→ Exercise
Starting with the line that contains "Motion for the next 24", copy every line through the end of the data below, exactly and with nothing added.

→ Record extracts
*** Block opens ***

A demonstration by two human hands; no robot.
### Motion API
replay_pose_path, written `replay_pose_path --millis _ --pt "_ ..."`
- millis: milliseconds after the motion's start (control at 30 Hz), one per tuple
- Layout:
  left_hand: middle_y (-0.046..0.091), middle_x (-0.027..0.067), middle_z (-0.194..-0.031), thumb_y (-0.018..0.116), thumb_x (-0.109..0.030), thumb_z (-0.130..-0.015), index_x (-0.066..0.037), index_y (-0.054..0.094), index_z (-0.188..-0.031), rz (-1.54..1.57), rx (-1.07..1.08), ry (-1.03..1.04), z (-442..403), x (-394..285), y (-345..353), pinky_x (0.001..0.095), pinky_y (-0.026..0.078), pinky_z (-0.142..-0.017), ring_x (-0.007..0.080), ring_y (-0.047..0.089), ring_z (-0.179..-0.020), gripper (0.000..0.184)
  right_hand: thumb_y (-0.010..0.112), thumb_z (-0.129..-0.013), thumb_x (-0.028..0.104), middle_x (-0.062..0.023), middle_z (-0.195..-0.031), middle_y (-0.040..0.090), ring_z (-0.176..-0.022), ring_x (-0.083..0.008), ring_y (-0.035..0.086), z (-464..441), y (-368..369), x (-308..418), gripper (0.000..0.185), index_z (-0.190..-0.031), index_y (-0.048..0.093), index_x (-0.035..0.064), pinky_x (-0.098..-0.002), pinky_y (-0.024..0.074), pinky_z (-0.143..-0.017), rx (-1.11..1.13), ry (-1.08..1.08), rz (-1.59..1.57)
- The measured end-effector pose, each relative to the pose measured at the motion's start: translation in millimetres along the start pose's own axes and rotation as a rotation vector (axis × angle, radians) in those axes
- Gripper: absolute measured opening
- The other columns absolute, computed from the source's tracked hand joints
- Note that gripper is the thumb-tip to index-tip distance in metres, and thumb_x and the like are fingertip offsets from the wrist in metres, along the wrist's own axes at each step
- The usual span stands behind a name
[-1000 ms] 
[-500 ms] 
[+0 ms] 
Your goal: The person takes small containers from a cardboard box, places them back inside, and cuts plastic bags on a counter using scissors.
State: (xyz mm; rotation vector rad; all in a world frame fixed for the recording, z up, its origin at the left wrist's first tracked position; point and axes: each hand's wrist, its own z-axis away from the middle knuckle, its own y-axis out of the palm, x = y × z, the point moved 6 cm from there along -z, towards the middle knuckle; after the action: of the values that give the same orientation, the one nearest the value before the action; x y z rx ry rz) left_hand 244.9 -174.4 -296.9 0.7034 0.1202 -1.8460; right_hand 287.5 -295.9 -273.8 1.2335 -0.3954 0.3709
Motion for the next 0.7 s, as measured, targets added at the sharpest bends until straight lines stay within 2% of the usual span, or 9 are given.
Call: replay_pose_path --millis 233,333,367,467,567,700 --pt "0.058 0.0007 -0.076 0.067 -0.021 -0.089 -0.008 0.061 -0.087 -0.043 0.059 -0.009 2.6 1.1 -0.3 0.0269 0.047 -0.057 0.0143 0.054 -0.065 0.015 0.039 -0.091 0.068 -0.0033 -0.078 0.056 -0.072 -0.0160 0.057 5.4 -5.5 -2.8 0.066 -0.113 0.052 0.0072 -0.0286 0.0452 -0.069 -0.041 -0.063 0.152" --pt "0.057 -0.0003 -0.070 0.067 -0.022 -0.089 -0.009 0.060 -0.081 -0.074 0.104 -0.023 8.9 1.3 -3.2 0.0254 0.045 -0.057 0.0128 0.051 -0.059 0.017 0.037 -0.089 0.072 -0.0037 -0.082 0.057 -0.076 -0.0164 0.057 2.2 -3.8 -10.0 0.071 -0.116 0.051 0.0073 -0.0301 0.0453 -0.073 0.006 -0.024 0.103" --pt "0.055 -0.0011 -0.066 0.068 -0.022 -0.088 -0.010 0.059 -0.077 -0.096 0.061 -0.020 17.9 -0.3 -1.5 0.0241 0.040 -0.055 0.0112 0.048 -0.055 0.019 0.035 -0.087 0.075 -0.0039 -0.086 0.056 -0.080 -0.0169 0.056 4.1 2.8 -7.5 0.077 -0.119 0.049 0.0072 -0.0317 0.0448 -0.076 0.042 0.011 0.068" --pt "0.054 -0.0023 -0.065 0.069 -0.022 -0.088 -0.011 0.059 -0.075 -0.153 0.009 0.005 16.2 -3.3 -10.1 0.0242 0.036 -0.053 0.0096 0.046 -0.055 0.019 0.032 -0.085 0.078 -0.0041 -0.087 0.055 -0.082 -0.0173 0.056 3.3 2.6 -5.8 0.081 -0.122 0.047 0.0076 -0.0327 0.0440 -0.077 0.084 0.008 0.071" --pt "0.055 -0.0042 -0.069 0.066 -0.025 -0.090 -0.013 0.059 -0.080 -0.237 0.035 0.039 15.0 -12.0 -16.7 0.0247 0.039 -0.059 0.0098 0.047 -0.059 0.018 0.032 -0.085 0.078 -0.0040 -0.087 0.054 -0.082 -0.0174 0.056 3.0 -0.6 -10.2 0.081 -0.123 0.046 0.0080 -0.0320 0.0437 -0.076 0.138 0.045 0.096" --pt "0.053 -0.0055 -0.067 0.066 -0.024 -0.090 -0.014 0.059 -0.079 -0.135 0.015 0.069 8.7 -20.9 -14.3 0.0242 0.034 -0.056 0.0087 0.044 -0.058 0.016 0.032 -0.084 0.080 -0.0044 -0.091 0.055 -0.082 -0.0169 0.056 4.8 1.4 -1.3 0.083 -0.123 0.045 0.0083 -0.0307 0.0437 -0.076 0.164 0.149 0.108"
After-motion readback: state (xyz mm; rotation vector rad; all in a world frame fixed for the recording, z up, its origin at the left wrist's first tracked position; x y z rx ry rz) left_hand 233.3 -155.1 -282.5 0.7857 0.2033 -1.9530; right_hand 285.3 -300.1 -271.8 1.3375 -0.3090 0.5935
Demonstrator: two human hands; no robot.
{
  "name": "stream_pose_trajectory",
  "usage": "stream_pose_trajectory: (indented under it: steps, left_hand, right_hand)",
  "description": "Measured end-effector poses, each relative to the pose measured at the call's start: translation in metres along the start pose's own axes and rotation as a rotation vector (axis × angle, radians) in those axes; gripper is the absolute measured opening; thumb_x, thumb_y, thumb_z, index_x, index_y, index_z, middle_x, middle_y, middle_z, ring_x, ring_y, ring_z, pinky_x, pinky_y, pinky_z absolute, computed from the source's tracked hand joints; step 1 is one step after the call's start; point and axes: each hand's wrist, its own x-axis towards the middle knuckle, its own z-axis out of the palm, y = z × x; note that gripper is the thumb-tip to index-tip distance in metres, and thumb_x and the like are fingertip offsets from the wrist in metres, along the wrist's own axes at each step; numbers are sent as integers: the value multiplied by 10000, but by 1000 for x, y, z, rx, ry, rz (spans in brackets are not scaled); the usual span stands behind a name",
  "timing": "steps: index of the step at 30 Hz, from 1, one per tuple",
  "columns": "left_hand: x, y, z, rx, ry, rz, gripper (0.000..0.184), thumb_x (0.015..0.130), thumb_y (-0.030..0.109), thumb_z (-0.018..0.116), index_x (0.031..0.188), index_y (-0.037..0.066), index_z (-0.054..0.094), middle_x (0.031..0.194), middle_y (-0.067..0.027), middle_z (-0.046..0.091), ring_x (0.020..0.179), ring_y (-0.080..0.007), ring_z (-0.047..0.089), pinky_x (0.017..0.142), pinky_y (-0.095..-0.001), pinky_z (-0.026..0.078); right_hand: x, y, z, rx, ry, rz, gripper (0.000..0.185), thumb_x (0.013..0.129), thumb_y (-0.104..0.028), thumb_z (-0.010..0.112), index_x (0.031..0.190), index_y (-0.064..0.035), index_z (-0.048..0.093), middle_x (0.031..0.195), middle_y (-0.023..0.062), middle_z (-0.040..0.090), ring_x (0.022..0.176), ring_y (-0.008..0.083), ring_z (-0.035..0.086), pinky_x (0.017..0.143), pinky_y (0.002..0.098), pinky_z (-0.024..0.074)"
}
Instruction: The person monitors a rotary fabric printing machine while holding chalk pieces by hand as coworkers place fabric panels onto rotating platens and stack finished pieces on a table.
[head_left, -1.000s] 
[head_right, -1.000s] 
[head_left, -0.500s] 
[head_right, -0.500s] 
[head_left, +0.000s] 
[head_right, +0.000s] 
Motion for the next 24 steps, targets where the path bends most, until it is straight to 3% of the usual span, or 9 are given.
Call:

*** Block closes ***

→ Solution for this task
Motion for the next 24 steps, targets where the path bends most, until it is straight to 3% of the usual span, or 9 are given.
Call:

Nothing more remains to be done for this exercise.